(Collected data entries)

****

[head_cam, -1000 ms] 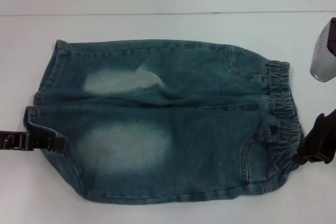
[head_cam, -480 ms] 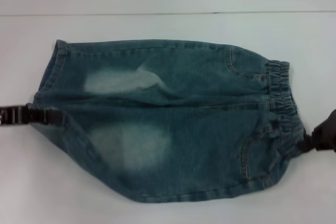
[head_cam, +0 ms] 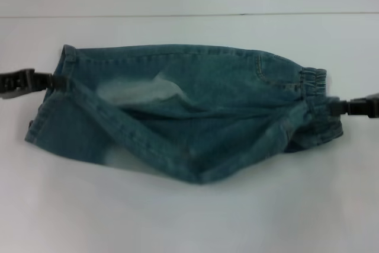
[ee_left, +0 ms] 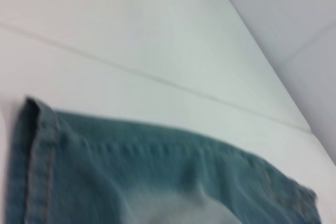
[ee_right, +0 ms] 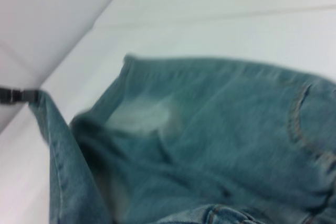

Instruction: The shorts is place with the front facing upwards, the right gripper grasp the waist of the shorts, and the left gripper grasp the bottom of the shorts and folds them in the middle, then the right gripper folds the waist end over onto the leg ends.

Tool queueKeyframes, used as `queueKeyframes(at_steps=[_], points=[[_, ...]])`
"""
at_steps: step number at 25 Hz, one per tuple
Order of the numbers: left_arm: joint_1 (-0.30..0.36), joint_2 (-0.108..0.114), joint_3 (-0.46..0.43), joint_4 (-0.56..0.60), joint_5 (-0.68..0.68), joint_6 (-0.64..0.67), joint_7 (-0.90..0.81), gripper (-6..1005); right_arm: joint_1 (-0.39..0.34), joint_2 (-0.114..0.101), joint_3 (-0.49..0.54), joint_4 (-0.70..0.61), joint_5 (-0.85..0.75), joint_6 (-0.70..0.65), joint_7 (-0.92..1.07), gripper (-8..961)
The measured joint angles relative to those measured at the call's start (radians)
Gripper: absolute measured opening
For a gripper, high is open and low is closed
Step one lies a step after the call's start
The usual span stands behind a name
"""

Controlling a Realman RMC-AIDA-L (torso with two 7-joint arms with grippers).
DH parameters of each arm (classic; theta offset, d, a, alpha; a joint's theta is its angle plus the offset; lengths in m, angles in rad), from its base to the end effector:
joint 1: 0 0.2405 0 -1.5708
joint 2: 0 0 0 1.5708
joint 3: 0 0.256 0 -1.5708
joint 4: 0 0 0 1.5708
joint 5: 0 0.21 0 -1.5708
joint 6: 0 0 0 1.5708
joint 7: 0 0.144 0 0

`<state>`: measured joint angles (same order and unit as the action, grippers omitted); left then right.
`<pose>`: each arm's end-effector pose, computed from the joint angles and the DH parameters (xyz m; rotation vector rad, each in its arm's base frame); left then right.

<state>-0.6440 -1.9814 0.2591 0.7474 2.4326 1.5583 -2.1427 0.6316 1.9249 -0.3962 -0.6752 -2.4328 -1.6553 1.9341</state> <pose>-0.3039 0.3619 0.0812 -2.2117 -1.5843 -0.5963 0.3025 0.3465 0.0742 -2.5307 1.3677 0.4138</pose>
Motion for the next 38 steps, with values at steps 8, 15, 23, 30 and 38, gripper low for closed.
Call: queueKeyframes(at_steps=[8,15,23,30,38], points=[[-0.009,-0.009,0.007,-0.040,-0.092,-0.185,0.016,51,-0.003,0.024,-0.003,0.058,0.070,0.242,-0.031,33],[-0.004,-0.015,0.038,-0.055,-0.109,-0.338,0.033,51,0.016,0.032,-0.004,0.111,0.109,0.402,-0.044,32],[-0.016,-0.053,0.086,-0.055,-0.111,-0.484,0.078,52,0.061,0.058,-0.046,0.119,0.140,0.553,-0.059,36],[-0.028,-0.075,0.173,-0.055,-0.113,-0.606,0.089,52,0.088,0.069,-0.099,0.120,0.146,0.631,-0.069,39],[-0.033,-0.081,0.190,-0.063,-0.135,-0.698,0.114,52,0.091,0.078,-0.101,0.120,0.168,0.659,-0.121,42]])
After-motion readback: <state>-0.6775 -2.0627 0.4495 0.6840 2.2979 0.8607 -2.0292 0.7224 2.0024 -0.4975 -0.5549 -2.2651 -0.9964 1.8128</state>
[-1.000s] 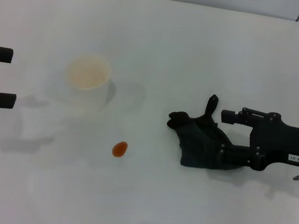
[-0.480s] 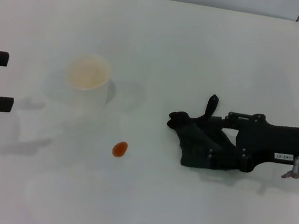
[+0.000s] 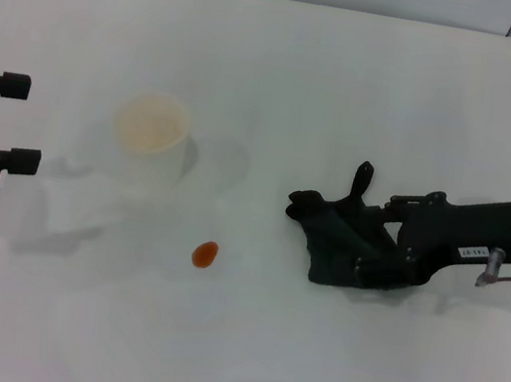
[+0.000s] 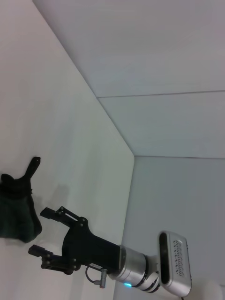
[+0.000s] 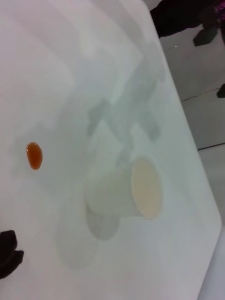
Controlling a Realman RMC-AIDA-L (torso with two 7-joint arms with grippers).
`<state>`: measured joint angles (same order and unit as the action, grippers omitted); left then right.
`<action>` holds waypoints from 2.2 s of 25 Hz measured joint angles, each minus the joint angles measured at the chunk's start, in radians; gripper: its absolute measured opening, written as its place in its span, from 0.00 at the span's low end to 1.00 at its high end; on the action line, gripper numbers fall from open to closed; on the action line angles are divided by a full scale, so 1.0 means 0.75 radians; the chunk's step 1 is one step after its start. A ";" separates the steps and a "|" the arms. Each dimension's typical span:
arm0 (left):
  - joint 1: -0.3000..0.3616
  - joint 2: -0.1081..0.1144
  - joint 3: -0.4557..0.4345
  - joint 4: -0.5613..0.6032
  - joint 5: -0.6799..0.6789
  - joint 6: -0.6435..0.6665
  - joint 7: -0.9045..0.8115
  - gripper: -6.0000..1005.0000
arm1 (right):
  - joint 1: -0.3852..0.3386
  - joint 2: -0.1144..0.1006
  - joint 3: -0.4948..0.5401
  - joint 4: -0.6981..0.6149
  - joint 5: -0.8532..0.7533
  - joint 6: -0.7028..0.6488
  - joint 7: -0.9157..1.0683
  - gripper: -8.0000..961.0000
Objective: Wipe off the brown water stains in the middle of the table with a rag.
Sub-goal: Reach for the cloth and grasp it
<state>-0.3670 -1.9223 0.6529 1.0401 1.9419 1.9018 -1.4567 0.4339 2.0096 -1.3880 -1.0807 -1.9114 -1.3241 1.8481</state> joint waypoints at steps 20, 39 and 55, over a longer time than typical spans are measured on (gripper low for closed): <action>-0.016 -0.011 -0.002 0.000 0.007 -0.015 0.012 0.88 | 0.110 0.006 -0.110 -0.028 -0.220 0.108 0.156 0.81; -0.009 -0.014 -0.003 0.000 0.005 -0.042 0.015 0.88 | 0.102 0.008 -0.216 -0.038 -0.254 0.209 0.170 0.81; -0.007 -0.016 0.001 -0.001 0.004 -0.062 0.029 0.88 | 0.098 0.008 -0.238 0.006 -0.250 0.239 0.171 0.74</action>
<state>-0.3720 -1.9342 0.6535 1.0393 1.9449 1.8556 -1.4351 0.5077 2.0156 -1.5664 -1.0760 -2.0986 -1.1448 1.9764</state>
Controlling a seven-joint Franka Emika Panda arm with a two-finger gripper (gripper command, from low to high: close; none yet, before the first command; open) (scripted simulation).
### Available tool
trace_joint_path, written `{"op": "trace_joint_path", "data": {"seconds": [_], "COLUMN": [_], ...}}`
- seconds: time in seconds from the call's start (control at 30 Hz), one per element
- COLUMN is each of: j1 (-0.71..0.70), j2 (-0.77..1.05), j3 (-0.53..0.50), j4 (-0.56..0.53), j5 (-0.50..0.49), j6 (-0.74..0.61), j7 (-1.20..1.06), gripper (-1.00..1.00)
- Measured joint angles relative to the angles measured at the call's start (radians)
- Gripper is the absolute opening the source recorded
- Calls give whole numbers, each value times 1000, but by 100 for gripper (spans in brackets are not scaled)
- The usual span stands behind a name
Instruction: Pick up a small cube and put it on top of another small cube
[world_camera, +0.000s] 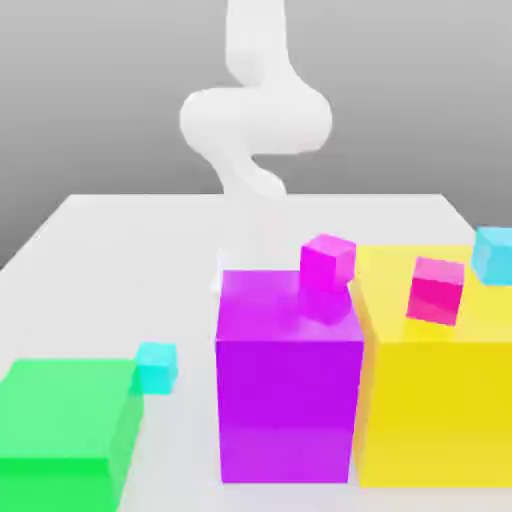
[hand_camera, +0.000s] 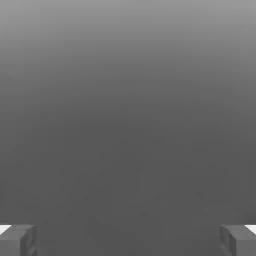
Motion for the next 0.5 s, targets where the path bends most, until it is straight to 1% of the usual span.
{"op": "trace_joint_path", "data": {"seconds": [0.27, 0.5], "j1": [-90, -179], "j2": [220, 438], "j3": [-96, -226], "j4": [-262, -516], "j5": [-89, -140], "j6": [196, 390], "j7": [-87, -202], "gripper": [0, 0]}}
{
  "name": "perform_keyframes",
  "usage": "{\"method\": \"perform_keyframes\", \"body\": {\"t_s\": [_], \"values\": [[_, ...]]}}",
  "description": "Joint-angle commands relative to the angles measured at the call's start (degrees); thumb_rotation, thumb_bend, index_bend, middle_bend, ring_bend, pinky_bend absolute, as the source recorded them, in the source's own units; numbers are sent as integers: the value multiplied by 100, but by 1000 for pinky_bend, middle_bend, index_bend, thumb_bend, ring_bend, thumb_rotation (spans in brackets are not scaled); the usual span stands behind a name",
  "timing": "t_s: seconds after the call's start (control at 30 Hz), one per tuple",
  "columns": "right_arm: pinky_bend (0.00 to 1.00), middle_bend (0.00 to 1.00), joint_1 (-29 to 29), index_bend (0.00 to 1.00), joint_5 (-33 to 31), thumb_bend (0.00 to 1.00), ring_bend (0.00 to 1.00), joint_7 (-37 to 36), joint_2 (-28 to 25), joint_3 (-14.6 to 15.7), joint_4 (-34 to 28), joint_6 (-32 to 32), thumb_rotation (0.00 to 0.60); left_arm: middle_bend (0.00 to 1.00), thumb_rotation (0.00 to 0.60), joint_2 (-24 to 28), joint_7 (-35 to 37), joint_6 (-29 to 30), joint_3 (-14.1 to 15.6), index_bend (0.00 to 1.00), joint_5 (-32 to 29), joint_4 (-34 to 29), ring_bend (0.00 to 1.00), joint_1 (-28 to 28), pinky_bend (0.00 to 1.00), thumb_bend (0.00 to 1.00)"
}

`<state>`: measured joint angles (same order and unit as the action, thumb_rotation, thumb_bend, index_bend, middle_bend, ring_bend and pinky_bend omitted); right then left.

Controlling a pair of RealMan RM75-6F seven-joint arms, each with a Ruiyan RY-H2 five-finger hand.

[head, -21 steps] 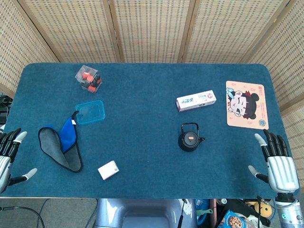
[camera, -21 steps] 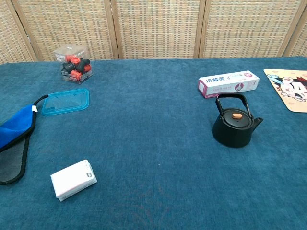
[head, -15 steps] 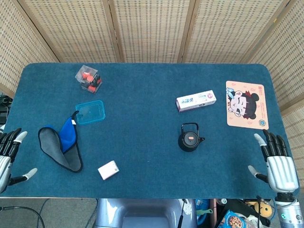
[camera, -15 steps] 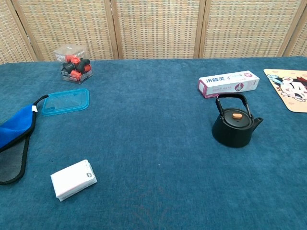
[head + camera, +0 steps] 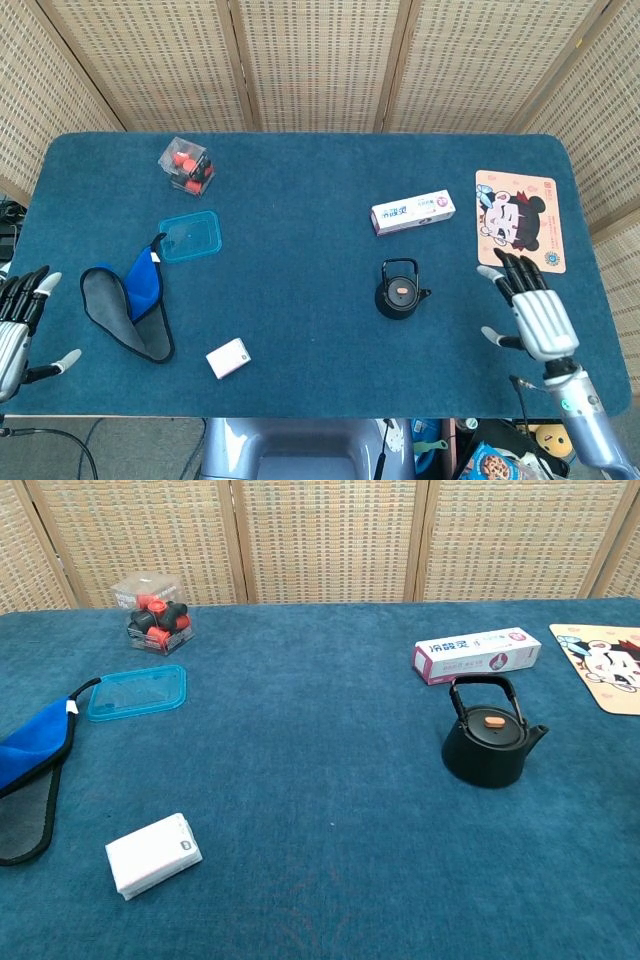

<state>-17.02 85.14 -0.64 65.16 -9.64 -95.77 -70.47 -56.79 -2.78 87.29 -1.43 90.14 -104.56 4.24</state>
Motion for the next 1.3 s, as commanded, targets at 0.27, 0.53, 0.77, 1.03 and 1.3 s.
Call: {"method": "perform_keyframes", "body": {"t_s": [0.27, 0.53, 0.77, 1.03, 1.3], "values": [[0, 0, -1325, 481, -2135, 420, 0, 1313, 587, -706, -108, 1315, 600, 0, 600, -31, -19, -157, -108, 0, -290, 33, 0, 80, 0, 143], [0, 0, -1629, 483, -2946, 441, 0, 2100, 1073, -527, -33, 1316, 600, 0, 600, -33, -17, -243, -115, 0, -354, 45, 0, 121, 0, 144], [0, 0, -1755, 508, -3243, 475, 0, 2255, 1351, -428, 135, 1308, 600, 0, 600, -31, -45, -211, -92, 0, -307, 18, 0, 108, 0, 143], [0, 0, -1908, 508, -3553, 474, 0, 2497, 1647, -376, 246, 1206, 600, 0, 600, -40, -83, -222, -79, 0, -300, 11, 0, 113, 0, 144], [0, 0, -2114, 508, -4082, 488, 0, 2740, 1912, -422, 292, 1184, 600, 0, 600, -38, -82, -233, -93, 0, -343, 17, 0, 120, 0, 144]]}}
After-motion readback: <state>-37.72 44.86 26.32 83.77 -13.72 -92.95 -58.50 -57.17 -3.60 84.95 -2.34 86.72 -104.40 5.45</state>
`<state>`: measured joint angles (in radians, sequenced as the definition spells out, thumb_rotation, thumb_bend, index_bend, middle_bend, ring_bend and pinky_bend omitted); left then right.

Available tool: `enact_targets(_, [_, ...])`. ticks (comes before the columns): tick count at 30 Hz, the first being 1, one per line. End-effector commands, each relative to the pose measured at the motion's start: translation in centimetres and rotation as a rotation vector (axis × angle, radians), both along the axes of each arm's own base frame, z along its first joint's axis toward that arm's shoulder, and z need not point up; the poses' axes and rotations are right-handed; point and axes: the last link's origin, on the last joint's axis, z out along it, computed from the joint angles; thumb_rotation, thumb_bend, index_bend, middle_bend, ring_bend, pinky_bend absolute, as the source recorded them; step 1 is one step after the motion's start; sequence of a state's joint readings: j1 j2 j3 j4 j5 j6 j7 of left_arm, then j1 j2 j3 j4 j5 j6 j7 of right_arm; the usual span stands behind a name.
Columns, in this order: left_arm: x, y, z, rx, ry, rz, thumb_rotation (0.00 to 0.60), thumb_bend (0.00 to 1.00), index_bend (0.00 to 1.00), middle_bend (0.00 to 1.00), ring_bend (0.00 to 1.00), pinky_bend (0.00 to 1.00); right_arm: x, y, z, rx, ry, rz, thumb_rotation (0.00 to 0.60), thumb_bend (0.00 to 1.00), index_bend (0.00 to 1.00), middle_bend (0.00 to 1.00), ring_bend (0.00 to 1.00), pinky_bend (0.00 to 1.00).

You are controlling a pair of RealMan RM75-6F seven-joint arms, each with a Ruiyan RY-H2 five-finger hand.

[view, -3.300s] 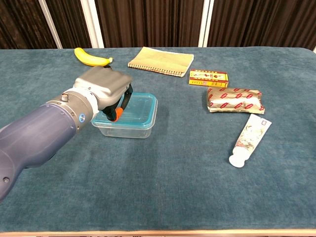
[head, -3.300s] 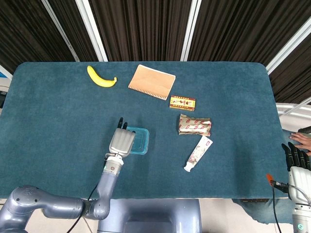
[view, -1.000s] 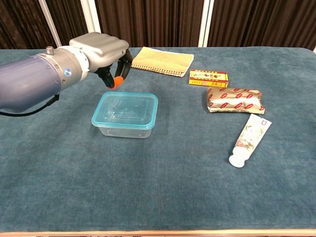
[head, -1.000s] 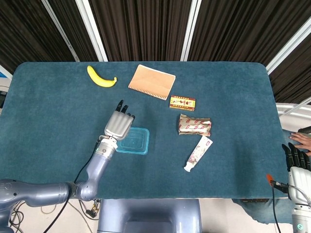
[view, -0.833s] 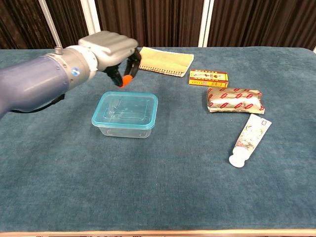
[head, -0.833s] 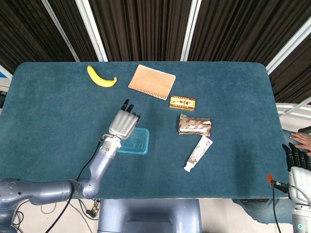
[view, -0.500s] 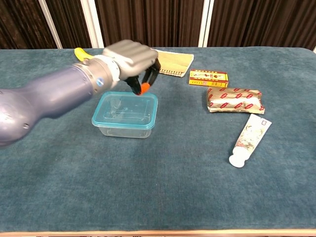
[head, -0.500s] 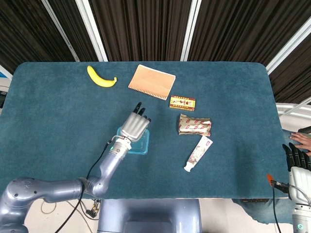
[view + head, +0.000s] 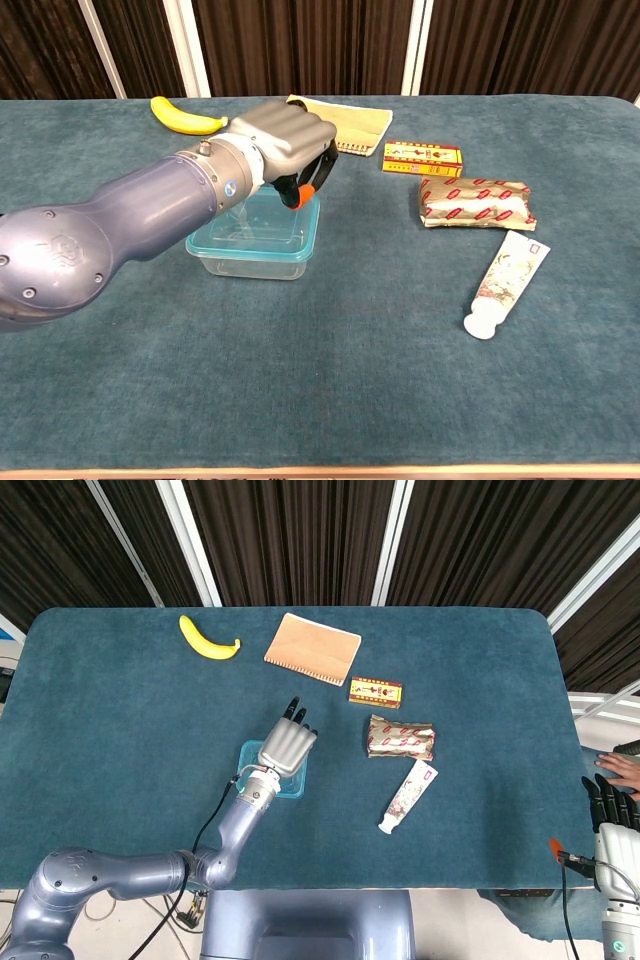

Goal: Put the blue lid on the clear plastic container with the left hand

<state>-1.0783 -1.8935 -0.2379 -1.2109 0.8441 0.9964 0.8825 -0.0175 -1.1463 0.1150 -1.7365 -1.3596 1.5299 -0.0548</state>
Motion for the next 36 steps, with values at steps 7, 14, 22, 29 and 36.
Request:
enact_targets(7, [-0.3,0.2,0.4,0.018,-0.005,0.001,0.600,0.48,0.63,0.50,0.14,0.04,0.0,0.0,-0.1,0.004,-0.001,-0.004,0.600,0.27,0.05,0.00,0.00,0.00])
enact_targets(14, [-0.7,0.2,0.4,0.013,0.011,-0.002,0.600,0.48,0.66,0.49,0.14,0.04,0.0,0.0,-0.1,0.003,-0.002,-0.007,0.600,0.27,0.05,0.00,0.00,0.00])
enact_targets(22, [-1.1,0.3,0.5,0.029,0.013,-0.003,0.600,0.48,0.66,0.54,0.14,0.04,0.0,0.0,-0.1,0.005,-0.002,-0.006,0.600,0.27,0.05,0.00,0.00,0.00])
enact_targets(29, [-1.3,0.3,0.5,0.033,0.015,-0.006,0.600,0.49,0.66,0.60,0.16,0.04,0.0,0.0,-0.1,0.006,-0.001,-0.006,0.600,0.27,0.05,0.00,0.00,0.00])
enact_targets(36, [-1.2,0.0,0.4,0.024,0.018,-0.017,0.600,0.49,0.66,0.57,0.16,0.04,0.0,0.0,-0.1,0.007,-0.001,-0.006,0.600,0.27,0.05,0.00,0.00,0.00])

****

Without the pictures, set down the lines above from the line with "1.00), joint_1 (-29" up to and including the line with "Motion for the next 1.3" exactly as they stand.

  "columns": "right_arm: pinky_bend (0.00 to 1.00), middle_bend (0.00 to 1.00), joint_1 (-29 to 29), index_bend (0.00 to 1.00), joint_5 (-33 to 31), thumb_bend (0.00 to 1.00), ring_bend (0.00 to 1.00), joint_7 (-37 to 36), joint_2 (-28 to 25), joint_3 (-14.6 to 15.7), joint_4 (-34 to 28), joint_6 (-32 to 32), thumb_rotation (0.00 to 0.60); left_arm: middle_bend (0.00 to 1.00), thumb_rotation (0.00 to 0.60), joint_2 (-24 to 28), joint_7 (-35 to 37), joint_6 (-29 to 30), joint_3 (-14.1 to 15.6), index_bend (0.00 to 1.00), joint_5 (-32 to 29), joint_4 (-34 to 29), ring_bend (0.00 to 1.00), joint_1 (-28 to 28), pinky_bend (0.00 to 1.00), thumb_bend (0.00 to 1.00)"
}

`<state>`: measured joint angles (same order and unit as the action, thumb_rotation, thumb_bend, index_bend, middle_bend, ring_bend and pinky_bend omitted); right then left.

Controlling a pair of RealMan RM75-6F seven-joint arms, each with a Ruiyan RY-H2 five-finger hand.

[head, -21 steps] 
[camera, -21 steps] 
[head, -15 steps] 
[camera, -15 steps] 
[head + camera, +0 steps] 

<state>-17.02 85.14 -0.64 65.16 -9.64 -95.77 -70.47 -56.79 -2.78 87.29 -1.43 90.14 -104.56 4.24</state>
Motion for the next 1.3 s, as commanded, targets at 0.27, 0.53, 0.77, 1.03 and 1.3 s.

That's the answer, with nothing more to add.